DESCRIPTION OF THE TASK
The answer must be an exact transcription of all the records below.

------ EXERCISE DATA ------

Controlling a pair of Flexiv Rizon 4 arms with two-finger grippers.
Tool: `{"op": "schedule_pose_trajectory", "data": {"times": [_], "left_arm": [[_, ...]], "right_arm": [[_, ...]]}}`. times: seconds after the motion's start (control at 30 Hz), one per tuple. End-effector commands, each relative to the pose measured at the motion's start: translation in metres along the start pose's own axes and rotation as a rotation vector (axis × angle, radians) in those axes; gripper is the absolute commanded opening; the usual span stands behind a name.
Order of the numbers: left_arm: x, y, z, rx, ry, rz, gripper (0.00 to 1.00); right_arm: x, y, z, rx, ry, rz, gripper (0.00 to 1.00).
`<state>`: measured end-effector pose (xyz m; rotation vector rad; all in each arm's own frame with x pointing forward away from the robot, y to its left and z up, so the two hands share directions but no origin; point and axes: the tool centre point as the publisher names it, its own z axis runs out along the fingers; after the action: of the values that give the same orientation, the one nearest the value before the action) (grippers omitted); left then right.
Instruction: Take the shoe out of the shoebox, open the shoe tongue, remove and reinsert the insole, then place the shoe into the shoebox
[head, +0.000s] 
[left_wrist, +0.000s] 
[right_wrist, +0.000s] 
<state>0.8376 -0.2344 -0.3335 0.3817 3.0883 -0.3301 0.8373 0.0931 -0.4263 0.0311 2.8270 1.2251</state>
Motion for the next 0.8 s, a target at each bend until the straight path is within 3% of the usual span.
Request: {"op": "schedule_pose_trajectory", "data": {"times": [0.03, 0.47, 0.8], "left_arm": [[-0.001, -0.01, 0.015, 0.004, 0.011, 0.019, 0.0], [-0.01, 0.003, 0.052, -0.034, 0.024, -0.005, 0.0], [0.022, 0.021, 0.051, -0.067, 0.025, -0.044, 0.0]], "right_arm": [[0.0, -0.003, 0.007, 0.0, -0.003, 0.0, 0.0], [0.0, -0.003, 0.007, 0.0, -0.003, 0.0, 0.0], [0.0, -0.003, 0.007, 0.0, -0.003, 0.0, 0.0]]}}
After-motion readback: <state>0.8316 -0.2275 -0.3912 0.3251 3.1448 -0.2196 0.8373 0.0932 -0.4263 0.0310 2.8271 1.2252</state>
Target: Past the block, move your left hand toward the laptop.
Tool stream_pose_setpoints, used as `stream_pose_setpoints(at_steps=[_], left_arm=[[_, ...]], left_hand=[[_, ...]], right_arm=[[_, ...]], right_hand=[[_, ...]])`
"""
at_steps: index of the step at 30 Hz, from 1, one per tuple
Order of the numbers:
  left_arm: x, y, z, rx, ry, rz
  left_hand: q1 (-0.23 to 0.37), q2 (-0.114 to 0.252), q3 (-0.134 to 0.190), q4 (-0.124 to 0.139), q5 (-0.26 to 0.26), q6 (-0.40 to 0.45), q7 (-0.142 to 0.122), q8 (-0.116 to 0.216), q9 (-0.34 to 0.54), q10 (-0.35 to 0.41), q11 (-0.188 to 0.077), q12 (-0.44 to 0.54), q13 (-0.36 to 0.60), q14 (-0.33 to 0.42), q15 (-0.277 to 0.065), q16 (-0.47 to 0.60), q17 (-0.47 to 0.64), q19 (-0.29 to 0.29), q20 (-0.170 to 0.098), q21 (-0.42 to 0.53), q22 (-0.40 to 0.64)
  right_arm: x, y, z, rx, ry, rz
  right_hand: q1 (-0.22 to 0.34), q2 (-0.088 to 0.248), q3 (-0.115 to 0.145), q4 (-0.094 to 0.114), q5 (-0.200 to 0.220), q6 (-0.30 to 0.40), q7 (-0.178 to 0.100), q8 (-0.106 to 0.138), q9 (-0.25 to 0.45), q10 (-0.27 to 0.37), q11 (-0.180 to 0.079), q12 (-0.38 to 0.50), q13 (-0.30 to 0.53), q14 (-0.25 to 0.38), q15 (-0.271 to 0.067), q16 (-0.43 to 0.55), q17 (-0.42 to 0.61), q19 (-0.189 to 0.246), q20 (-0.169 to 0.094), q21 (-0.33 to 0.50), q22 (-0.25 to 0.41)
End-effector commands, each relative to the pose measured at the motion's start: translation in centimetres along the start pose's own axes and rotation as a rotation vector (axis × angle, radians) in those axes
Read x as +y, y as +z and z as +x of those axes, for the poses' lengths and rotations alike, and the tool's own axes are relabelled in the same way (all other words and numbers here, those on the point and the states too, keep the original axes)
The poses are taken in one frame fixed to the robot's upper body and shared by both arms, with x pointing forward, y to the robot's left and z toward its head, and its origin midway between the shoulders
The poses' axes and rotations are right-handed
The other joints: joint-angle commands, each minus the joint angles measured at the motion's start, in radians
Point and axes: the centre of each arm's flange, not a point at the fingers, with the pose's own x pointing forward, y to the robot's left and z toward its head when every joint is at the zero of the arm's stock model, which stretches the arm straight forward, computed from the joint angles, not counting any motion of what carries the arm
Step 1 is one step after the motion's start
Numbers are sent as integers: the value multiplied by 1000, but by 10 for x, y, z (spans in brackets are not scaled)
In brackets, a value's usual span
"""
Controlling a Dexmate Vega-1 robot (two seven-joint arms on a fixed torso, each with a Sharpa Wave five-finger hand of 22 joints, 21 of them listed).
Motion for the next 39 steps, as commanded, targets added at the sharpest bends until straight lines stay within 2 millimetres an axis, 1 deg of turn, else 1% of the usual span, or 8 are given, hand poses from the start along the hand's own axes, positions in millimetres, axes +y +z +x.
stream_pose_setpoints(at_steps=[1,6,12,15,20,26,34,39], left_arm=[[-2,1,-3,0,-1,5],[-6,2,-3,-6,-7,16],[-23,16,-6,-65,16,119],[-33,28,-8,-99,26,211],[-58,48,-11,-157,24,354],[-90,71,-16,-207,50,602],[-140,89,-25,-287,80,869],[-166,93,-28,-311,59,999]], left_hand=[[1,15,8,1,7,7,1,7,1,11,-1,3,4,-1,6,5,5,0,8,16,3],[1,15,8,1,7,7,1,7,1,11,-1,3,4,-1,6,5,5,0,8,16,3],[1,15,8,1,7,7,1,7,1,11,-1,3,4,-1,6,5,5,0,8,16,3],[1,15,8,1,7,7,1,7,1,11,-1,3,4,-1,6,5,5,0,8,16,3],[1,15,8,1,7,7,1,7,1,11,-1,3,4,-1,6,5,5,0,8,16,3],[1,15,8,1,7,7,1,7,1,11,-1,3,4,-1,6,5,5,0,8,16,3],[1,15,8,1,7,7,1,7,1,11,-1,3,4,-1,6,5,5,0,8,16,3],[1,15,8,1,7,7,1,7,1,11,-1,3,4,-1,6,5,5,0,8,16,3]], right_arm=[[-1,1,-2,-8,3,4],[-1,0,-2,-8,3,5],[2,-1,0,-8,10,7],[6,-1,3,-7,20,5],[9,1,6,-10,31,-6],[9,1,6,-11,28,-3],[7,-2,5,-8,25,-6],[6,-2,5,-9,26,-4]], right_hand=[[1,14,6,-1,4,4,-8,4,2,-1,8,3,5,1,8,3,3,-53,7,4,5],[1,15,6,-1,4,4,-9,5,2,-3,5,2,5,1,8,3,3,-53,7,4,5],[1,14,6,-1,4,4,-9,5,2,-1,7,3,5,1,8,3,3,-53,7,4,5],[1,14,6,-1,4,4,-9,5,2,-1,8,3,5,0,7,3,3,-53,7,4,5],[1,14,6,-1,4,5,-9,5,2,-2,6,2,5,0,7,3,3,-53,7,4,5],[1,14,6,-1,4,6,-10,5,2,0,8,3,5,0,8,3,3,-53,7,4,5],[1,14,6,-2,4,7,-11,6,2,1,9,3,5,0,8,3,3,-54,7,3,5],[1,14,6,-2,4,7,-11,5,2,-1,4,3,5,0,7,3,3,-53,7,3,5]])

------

RESPONSE
Controlling a pair of Flexiv Rizon 4 arms with two-finger grippers.
Tool: `{"op": "schedule_pose_trajectory", "data": {"times": [_], "left_arm": [[_, ...]], "right_arm": [[_, ...]]}}`. times: seconds after the motion's start (control at 30 Hz), one per tuple. End-effector commands, each relative to the pose measured at the motion's start: translation in metres along the start pose's own axes and rotation as a rotation vector (axis × angle, radians) in those axes; gripper is the absolute commanded opening; the usual span stands behind a name.
Order of the numbers: left_arm: x, y, z, rx, ry, rz, gripper (0.00 to 1.00); right_arm: x, y, z, rx, ry, rz, gripper (0.00 to 1.00).
`<state>`: measured end-effector pose (xyz m; rotation vector rad; all in each arm's own frame with x pointing forward away from the robot, y to its left and z up, so the two hands share directions but no origin; point and axes: the tool centre point as the publisher names it, its own z axis runs out along the fingers; after the action: of the values that give the same orientation, the one nearest the value before the action) (grippers omitted); left then right.
Instruction: Take the shoe out of the shoebox, open the shoe tongue, remove and reinsert the insole, then place the shoe into the shoebox
[head, +0.000s] 
[left_wrist, +0.000s] 
[right_wrist, +0.000s] 
<state>0.8376 -0.2344 -0.3335 0.3817 3.0883 -0.3301 0.8373 0.0931 -0.4263 0.0311 2.8270 1.2251</state>
Motion for the next 0.8 s, a target at each bend until the straight path is within 3% of the usual span.
Request: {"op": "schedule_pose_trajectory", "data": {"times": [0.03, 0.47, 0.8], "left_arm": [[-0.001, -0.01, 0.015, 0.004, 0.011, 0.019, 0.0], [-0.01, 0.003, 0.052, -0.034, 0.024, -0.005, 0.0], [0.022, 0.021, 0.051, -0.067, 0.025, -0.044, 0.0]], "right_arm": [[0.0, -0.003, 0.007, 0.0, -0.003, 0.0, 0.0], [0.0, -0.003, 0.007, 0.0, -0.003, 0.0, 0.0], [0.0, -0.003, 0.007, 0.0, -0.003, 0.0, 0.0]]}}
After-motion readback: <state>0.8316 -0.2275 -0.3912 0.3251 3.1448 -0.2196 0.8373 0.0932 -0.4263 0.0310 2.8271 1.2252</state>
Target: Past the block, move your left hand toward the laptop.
Tool stream_pose_setpoints, used as `stream_pose_setpoints(at_steps=[_], left_arm=[[_, ...]], left_hand=[[_, ...]], right_arm=[[_, ...]], right_hand=[[_, ...]])`
"""
at_steps: index of the step at 30 Hz, from 1, one per tuple
Order of the numbers:
  left_arm: x, y, z, rx, ry, rz
  left_hand: q1 (-0.23 to 0.37), q2 (-0.114 to 0.252), q3 (-0.134 to 0.190), q4 (-0.124 to 0.139), q5 (-0.26 to 0.26), q6 (-0.40 to 0.45), q7 (-0.142 to 0.122), q8 (-0.116 to 0.216), q9 (-0.34 to 0.54), q10 (-0.35 to 0.41), q11 (-0.188 to 0.077), q12 (-0.44 to 0.54), q13 (-0.36 to 0.60), q14 (-0.33 to 0.42), q15 (-0.277 to 0.065), q16 (-0.47 to 0.60), q17 (-0.47 to 0.64), q19 (-0.29 to 0.29), q20 (-0.170 to 0.098), q21 (-0.42 to 0.53), q22 (-0.40 to 0.64)
  right_arm: x, y, z, rx, ry, rz
  right_hand: q1 (-0.22 to 0.34), q2 (-0.088 to 0.248), q3 (-0.115 to 0.145), q4 (-0.094 to 0.114), q5 (-0.200 to 0.220), q6 (-0.30 to 0.40), q7 (-0.178 to 0.100), q8 (-0.106 to 0.138), q9 (-0.25 to 0.45), q10 (-0.27 to 0.37), q11 (-0.180 to 0.079), q12 (-0.38 to 0.50), q13 (-0.30 to 0.53), q14 (-0.25 to 0.38), q15 (-0.271 to 0.067), q16 (-0.43 to 0.55), q17 (-0.42 to 0.61), q19 (-0.189 to 0.246), q20 (-0.169 to 0.094), q21 (-0.33 to 0.50), q22 (-0.25 to 0.41)
End-effector commands, each relative to the pose measured at the motion's start: translation in centimetres along the start pose's own axes and rotation as a rotation vector (axis × angle, radians) in those axes
Read x as +y, y as +z and z as +x of those axes, for the poses' lengths and rotations alike, and the tool's own axes are relabelled in the same way (all other words and numbers here, those on the point and the states too, keep the original axes)
The poses are taken in one frame fixed to the robot's upper body and shared by both arms, with x pointing forward, y to the robot's left and z toward its head, and its origin midway between the shoulders
The poses' axes and rotations are right-handed
The other joints: joint-angle commands, each minus the joint angles measured at the motion's start, in radians
Point and axes: the centre of each arm's flange, not a point at the fingers, with the pose's own x pointing forward, y to the robot's left and z toward its head when every joint is at the zero of the arm's stock model, which stretches the arm straight forward, computed from the joint angles, not counting any motion of what carries the arm
Step 1 is one step after the motion's start
Numbers are sent as integers: the value multiplied by 1000, but by 10 for x, y, z (spans in brackets are not scaled)
In brackets, a value's usual span
"""
Controlling a Dexmate Vega-1 robot (two seven-joint arms on a fixed torso, each with a Sharpa Wave five-finger hand of 22 joints, 21 of them listed).
Motion for the next 39 steps, as commanded, targets added at the sharpest bends until straight lines stay within 2 millimetres an axis, 1 deg of turn, else 1% of the usual span, or 8 are given, hand poses from the start along the hand's own axes, positions in millimetres, axes +y +z +x.
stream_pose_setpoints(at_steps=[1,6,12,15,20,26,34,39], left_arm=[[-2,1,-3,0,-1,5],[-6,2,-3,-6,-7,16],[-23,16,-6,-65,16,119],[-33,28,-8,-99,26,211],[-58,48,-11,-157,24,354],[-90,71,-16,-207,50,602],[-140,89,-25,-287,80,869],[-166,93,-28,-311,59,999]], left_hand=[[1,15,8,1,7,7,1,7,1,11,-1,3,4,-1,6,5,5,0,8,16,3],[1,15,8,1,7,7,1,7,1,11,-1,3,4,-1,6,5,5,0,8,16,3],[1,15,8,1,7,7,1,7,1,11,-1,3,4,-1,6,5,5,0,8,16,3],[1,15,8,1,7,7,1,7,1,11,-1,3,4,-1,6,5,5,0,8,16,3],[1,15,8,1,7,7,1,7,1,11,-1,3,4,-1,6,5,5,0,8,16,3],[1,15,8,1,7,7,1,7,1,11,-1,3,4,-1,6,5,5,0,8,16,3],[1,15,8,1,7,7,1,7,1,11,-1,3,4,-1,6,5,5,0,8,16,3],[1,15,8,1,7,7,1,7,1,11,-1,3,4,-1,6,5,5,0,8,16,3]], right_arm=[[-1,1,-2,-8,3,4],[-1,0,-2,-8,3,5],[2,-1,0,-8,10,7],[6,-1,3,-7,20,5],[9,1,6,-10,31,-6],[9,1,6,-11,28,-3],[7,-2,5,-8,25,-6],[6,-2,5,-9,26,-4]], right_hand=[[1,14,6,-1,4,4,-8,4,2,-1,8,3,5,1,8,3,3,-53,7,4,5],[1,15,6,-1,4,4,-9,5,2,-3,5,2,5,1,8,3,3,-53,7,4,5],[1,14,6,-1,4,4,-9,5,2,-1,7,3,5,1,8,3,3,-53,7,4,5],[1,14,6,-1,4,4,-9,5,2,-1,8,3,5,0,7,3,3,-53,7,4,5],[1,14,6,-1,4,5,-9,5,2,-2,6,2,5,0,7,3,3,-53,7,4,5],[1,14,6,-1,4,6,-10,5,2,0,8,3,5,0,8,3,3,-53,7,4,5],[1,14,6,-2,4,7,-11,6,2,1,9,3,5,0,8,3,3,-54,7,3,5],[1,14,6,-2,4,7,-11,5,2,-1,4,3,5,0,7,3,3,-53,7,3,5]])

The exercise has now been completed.